Now, this final sentence is conditional on the truth of Greaves and MacAskill’s moral premises. In particular, it depends on their claim that we ought to have a zero rate of pure time preference.
The first thing to note is that the word ‘pure’ is important here. As you point out, ‘we should be biased towards the present for the simple reason that tomorrow may not arrive.’ Greaves and MacAskill would agree. Longtermists incorporate this factor in their arguments, and it does not change their conclusions. Ord calls it ‘discounting for the catastrophe rate’ in The Precipice, and you can read more about the role it plays there.
When Greaves and MacAskill claim that we ought to have a zero rate of pure time preference, they are claiming that we ought not care less about consequences purely because they occur later in time. This pattern of caring really does seem indefensible. Suppose, for example, that a villain has set a time-bomb in an elementary school classroom. You initially think it is set to go off in a year’s time, and you are horrified.
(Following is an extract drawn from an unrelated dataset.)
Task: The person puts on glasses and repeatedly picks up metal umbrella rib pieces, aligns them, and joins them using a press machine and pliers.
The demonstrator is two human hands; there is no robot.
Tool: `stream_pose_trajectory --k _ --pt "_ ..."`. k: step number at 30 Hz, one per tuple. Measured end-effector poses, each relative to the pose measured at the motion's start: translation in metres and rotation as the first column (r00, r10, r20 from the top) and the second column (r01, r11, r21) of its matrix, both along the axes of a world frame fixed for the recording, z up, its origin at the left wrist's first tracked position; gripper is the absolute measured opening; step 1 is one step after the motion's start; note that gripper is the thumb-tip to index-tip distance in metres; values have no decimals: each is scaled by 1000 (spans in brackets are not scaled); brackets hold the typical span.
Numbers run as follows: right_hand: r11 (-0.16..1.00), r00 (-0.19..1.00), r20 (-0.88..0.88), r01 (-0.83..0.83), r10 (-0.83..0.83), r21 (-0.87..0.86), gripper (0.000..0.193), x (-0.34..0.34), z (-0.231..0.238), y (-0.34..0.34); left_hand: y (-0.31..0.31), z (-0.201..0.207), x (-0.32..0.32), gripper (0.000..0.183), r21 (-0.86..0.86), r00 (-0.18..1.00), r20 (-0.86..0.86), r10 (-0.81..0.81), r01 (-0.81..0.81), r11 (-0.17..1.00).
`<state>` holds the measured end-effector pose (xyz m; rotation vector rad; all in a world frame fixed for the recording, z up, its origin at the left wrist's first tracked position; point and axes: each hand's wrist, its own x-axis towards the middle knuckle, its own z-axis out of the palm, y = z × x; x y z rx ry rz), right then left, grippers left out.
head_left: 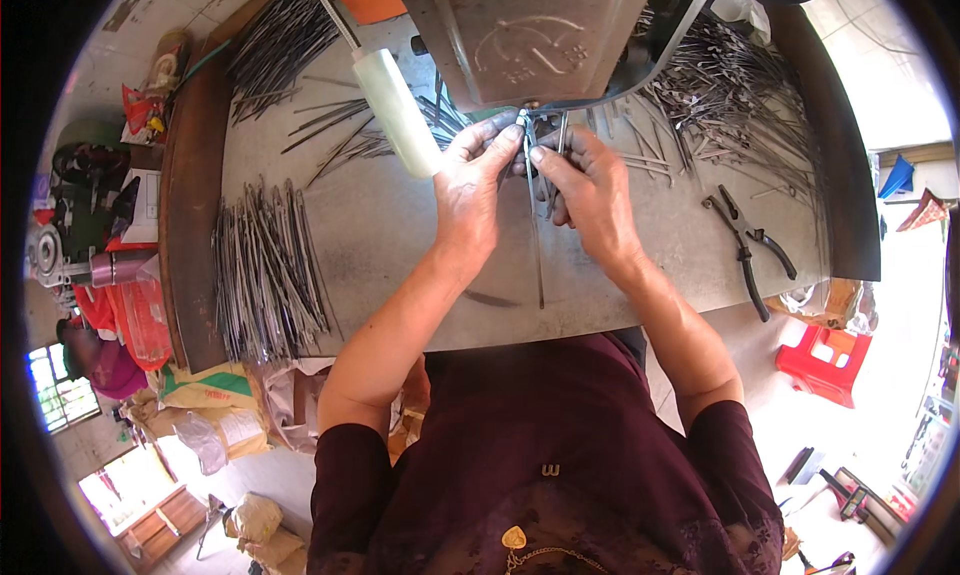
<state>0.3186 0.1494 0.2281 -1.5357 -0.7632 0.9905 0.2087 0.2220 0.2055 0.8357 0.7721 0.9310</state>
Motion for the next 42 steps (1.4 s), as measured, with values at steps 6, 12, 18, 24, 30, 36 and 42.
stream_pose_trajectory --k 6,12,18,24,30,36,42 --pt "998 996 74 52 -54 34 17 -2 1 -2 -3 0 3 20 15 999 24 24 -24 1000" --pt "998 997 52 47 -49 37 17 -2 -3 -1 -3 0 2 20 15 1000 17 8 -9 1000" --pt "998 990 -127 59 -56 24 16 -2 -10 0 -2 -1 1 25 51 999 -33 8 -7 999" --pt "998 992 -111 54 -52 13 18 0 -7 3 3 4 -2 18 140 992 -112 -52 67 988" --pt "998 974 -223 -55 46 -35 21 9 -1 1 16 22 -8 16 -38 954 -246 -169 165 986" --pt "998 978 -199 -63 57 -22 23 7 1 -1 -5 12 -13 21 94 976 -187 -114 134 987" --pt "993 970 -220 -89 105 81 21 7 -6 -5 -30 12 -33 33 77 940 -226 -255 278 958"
In a year’s time, 30 children will die. Suppose that the villain then tells you that they’ve set the bomb to go off in ten years’ time. In ten years’ time, 30 children will die. Are you now less horrified? If you had a positive rate of pure time preference, you would be. But that seems absurd.
As Ord points out, positive rates of pure time preference seem even less defensible when we consider longer time scales: ‘At a rate of pure time preference of 1 percent, a single death in 6,000 years’ time would be vastly more important than a billion deaths in 9,000 years. And King Tutankhamun would have been obliged to value a single day of suffering in the life of one of his contemporaries as more important than a lifetime of suffering for all 7.7 billion people alive today.’
Thanks again for the post! It’s good to see longtermism getting some critical examination.